• _EXERCISE REQUIREMENTS_
Search the records for lines that contain the word "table". Copy them all.

########################################

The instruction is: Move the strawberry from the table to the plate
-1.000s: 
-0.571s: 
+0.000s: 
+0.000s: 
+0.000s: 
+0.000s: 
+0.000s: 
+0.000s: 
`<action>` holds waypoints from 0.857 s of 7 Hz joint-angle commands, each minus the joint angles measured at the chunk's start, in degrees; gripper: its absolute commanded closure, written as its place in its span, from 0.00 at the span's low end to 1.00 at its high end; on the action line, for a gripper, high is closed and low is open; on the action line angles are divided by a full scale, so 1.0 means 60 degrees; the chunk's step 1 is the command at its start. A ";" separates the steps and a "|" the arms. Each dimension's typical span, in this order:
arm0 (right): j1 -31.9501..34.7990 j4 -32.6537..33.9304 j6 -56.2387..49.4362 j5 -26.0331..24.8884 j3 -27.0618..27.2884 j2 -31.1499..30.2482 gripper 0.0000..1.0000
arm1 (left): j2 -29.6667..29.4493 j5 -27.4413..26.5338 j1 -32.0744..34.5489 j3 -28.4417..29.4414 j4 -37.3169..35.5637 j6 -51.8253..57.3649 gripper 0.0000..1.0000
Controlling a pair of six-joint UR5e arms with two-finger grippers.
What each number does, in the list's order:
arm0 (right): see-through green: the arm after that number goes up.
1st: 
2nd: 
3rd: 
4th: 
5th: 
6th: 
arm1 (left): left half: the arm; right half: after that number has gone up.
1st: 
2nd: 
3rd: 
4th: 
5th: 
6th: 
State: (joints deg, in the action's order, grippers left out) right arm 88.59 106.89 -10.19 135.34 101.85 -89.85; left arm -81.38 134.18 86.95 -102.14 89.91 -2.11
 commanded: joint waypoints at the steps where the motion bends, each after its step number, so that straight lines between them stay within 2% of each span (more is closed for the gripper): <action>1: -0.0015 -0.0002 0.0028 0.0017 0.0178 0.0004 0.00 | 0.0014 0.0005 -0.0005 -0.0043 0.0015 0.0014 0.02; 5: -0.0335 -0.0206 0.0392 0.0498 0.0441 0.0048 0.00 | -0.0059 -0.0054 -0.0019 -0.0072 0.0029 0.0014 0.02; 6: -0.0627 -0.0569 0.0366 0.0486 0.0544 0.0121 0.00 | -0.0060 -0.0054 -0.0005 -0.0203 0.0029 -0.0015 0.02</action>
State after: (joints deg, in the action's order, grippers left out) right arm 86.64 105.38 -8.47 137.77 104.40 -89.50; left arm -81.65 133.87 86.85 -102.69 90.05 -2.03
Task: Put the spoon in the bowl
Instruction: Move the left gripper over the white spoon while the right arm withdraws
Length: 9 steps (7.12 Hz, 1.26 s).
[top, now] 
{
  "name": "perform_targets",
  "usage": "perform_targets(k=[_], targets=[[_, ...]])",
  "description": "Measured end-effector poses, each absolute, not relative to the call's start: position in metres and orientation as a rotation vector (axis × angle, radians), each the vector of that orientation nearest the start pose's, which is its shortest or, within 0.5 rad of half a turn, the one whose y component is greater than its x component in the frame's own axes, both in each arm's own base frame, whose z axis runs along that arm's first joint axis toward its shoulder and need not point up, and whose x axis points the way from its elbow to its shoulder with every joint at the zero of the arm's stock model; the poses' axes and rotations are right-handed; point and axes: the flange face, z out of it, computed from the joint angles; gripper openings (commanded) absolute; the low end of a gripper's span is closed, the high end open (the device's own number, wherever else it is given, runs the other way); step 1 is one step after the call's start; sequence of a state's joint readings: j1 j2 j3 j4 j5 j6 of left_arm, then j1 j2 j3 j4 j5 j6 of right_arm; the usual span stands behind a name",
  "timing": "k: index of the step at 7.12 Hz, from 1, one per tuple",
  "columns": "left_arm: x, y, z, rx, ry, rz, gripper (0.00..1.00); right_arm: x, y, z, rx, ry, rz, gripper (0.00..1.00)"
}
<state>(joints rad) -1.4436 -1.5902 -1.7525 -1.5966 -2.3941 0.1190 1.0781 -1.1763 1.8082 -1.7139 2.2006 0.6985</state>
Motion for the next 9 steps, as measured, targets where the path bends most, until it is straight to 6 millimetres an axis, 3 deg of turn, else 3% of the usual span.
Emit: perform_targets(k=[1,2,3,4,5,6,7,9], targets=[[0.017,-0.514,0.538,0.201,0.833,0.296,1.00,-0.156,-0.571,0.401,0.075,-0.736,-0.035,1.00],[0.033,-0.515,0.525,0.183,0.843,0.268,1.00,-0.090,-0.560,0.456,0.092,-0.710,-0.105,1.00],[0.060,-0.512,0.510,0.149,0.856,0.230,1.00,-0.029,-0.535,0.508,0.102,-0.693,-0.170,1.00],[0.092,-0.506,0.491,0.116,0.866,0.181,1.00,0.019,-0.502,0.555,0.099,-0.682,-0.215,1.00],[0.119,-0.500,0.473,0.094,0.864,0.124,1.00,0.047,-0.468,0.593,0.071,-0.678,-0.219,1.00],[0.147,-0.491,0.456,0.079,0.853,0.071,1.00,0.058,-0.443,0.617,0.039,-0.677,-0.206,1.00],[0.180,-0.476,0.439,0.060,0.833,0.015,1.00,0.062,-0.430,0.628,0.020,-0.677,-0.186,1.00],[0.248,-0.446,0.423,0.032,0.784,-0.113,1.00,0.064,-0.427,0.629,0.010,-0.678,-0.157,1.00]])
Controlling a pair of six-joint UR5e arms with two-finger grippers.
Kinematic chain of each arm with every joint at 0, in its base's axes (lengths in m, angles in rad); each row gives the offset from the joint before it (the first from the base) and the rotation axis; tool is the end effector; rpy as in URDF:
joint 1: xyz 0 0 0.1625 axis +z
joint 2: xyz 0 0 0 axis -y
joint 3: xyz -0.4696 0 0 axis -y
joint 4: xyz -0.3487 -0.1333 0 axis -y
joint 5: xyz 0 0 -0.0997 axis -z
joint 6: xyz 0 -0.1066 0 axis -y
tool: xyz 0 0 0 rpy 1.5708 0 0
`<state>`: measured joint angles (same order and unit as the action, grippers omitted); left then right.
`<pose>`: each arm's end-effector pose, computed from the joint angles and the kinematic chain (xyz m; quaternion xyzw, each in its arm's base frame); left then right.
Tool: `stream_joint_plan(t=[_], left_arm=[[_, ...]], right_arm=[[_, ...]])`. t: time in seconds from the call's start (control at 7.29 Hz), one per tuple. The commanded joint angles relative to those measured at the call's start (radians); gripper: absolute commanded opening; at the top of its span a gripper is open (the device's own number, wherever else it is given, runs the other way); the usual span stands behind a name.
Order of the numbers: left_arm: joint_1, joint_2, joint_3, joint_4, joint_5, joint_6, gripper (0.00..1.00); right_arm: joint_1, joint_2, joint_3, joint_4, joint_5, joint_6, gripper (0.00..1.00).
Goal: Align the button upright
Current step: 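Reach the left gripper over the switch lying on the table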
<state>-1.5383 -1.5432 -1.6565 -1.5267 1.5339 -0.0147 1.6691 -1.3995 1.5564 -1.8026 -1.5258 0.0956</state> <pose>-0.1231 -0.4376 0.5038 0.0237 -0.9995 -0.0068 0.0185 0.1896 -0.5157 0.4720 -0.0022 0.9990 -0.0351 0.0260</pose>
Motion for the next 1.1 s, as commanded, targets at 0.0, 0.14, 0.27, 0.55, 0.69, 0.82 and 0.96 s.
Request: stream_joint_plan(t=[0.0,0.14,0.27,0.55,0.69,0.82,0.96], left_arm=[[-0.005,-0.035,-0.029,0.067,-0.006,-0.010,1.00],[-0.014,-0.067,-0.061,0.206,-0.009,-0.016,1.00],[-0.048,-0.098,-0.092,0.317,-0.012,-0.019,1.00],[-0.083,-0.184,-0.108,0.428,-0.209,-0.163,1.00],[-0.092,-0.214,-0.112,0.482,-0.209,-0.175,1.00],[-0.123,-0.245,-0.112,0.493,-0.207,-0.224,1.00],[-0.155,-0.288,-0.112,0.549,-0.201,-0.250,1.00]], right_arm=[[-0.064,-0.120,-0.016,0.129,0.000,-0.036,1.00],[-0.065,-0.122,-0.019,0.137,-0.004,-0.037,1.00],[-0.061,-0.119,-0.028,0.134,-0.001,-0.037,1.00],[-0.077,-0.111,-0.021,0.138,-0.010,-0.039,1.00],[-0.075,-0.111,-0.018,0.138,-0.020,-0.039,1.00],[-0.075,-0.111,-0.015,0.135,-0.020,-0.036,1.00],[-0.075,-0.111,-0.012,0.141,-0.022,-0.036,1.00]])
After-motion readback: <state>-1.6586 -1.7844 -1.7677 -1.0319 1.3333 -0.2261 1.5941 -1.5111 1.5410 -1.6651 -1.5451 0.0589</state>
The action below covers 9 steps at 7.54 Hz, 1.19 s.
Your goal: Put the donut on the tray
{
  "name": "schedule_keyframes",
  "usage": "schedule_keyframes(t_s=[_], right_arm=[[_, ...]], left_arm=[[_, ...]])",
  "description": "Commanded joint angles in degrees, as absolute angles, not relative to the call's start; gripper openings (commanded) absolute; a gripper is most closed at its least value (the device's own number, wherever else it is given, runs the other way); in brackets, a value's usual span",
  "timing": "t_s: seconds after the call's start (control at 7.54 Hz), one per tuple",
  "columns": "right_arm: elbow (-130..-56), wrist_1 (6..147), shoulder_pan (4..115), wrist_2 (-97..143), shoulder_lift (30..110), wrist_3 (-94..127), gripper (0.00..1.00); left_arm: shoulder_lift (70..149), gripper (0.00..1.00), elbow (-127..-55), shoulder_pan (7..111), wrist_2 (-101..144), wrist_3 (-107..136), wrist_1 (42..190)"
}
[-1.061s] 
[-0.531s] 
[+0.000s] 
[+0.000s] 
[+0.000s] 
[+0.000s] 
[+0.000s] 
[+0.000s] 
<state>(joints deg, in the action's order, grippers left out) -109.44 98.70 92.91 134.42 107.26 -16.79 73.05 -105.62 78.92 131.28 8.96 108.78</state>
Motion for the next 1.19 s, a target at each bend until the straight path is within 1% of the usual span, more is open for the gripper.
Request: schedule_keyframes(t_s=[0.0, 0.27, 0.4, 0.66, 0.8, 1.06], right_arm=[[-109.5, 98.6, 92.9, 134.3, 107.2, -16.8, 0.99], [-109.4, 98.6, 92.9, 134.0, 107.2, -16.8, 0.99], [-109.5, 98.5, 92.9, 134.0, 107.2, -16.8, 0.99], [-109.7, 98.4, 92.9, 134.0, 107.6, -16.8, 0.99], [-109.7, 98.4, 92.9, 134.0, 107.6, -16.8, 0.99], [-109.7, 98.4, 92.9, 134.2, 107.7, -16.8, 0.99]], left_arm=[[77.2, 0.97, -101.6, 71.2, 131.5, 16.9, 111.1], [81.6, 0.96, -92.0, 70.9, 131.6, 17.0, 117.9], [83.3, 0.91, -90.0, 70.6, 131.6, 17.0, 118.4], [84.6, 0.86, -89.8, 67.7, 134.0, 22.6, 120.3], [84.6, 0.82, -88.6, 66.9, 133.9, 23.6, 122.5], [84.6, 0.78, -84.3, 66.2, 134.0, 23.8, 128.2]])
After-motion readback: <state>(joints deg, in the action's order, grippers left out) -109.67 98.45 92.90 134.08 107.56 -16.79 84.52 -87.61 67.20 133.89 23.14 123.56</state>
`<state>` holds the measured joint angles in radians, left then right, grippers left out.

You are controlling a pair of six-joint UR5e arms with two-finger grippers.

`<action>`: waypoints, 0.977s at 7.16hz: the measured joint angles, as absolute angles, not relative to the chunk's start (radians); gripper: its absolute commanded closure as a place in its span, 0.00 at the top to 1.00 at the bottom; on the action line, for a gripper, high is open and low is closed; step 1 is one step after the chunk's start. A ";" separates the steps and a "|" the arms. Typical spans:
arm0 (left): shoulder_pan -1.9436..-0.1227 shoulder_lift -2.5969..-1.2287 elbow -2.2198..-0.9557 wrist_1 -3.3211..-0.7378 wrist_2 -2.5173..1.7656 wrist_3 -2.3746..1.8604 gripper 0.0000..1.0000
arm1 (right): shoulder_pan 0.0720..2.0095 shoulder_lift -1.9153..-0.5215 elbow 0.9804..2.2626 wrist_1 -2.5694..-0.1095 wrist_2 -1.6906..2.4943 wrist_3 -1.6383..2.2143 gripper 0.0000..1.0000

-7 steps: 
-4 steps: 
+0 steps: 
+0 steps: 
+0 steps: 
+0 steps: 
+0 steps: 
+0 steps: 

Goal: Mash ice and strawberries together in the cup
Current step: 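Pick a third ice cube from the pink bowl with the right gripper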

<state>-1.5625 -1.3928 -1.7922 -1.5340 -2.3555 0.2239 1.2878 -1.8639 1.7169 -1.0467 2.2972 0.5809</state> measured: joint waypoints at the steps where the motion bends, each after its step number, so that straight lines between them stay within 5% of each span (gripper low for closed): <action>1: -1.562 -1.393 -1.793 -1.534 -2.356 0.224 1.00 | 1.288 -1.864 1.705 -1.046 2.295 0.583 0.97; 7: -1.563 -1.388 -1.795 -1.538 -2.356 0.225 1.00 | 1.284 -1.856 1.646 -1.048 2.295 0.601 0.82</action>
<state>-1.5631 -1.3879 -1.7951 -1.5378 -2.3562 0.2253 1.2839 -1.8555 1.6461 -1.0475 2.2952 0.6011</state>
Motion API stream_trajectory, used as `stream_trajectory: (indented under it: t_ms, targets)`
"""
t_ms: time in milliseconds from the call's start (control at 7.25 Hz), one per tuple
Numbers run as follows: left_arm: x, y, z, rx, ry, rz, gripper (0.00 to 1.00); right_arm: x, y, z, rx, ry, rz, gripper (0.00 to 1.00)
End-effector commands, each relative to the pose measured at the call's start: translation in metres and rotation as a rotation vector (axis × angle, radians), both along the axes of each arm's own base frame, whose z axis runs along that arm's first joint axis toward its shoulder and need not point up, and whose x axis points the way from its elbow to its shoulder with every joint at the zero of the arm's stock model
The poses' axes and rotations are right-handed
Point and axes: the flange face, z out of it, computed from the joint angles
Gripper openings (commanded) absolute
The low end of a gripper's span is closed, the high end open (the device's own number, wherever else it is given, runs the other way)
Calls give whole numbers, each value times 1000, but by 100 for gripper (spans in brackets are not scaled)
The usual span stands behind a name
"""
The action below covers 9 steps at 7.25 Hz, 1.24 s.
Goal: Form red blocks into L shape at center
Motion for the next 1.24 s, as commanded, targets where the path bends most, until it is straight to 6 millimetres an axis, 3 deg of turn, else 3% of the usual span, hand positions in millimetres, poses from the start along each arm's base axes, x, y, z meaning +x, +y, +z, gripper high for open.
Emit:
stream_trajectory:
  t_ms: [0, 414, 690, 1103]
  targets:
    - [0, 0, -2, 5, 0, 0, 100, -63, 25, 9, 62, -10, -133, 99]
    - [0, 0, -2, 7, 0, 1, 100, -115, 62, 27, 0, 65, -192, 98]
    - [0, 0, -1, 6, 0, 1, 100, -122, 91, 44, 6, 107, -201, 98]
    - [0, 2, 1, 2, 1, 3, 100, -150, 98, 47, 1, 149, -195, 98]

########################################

• _RESULT_
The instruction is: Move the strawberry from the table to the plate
Current step: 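Reach the left gripper over the switch lying on the table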

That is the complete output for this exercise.